Winnie at first stays with extended relatives, but that doesn’t work out very well because of their culture clashes. Winnie is too American for their tastes and they are too restrictive and nosy for hers. She moves into the Cooks’ guest room for a while, but that doesn’t last long either. She then moves in with Long, an administrator at the English school where they both work. The two date and it seems as if Long is a caring boyfriend, even after Winnie quits her job and stays home all day doing nothing. Long always brings Winnie dinner when he returns home each night and is diligent about not making noise in the morning so as not to wake her. But as with most of the storylines in the novel, initial appearances are not always what they seem at first.

This is not true, however, when Winnie meets up with her elder brother’s medical school classmate, an overseas Vietnamese who has also relocated to Saigon. “You can call me Dr Sang. Everyone does,” he says when they reacquaint in Saigon a couple months into Winnie’s stay. Although the doctor is off-putting, she enjoys being around someone other than the English school staff and her great-aunt and cousins. The doctor also stands out to locals because of the way he speaks Vietnamese.


The diaspora-tinged flourishes of his vocabulary. The way he always used the pretentious, pre-’75 words for “airport” and “opera house”. The quintessentially capitalist manner in which he moved his lips.


As it turns out, the doctor is involved in shady businesses involving snakes; Winnie will soon fall into that dark world, which indirectly results in her disappearance. There’s also an old fortune teller who wears a giant Stetson and has the ability to open his jaws as wide as a cobra’s. Kupersmith deploys both folklore and magical realism as when Long’s brother, a police officer named Tan, visits a sergeant in the hospital after the latter is attacked by a mysterious woman: the sergeant warns that his attacker was not human, but rather a demon with claws.


“Look,” said the sergeant to Tan, “I don’t know much about this kind of thing. The creepy shit. Monsters. Demons. Whatever. My folks do—they’re Delta people, the real superstitious kind of hicks—and I used to laugh at them whenever they’d lecture me about, like, the twenty-eight different species of water ghost.” He paused to open a new beer and took a long, noisy swallow. “Not anymore. After I leave the hospital I’m going straight to the closest pagoda and loading up on all the protective junk I can find.”

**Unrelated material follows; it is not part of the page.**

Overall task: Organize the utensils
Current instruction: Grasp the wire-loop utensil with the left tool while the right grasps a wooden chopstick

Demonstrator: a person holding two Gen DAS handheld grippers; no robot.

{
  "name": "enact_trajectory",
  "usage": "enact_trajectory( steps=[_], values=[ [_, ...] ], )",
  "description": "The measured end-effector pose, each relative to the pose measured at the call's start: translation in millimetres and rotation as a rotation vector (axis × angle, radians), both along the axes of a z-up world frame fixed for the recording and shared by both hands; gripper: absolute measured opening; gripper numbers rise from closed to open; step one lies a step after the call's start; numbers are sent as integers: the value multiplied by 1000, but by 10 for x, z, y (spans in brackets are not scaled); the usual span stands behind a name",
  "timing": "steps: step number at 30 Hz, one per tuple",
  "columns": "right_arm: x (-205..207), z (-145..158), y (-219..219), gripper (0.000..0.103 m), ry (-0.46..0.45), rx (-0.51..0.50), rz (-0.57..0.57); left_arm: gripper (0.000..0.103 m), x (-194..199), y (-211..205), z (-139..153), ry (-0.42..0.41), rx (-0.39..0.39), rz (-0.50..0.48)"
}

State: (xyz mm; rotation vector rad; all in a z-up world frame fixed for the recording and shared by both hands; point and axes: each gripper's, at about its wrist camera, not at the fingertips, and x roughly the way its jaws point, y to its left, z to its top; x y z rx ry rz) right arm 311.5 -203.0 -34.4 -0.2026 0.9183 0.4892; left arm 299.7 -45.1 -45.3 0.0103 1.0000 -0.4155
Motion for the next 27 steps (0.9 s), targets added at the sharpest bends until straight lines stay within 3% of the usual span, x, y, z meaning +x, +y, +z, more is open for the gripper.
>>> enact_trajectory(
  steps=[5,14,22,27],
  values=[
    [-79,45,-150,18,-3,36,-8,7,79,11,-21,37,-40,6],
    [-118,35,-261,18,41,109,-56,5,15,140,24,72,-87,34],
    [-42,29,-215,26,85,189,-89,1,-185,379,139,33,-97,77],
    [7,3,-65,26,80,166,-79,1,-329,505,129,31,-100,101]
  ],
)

All of the side stories Kupersmith introduces—from back before WWII to months before Winnie’s disappearance—come together for a chilling and thrilling conclusion. She thought it necessary to include at the front of the book an extensive list of the many relationships between the different characters, as well as an illustrated map of the Highlands area where some of the story takes place, but Kupersmith’s storytelling makes it relatively easy to keep track of these different relationships without referring back to these cheat sheets, except for at the very end as the unhurried, steady narrative amps up many notches. Although it can be a little difficult to keep up, Build Your House Around My Body is an engaging story set against a detailed look at contemporary Vietnamese culture and how that has been shaped, for better or worse, by influences going back to French colonial times.

Susan Blumberg-Kason is the author of Good Chinese Wife: A Love Affair with China Gone Wrong.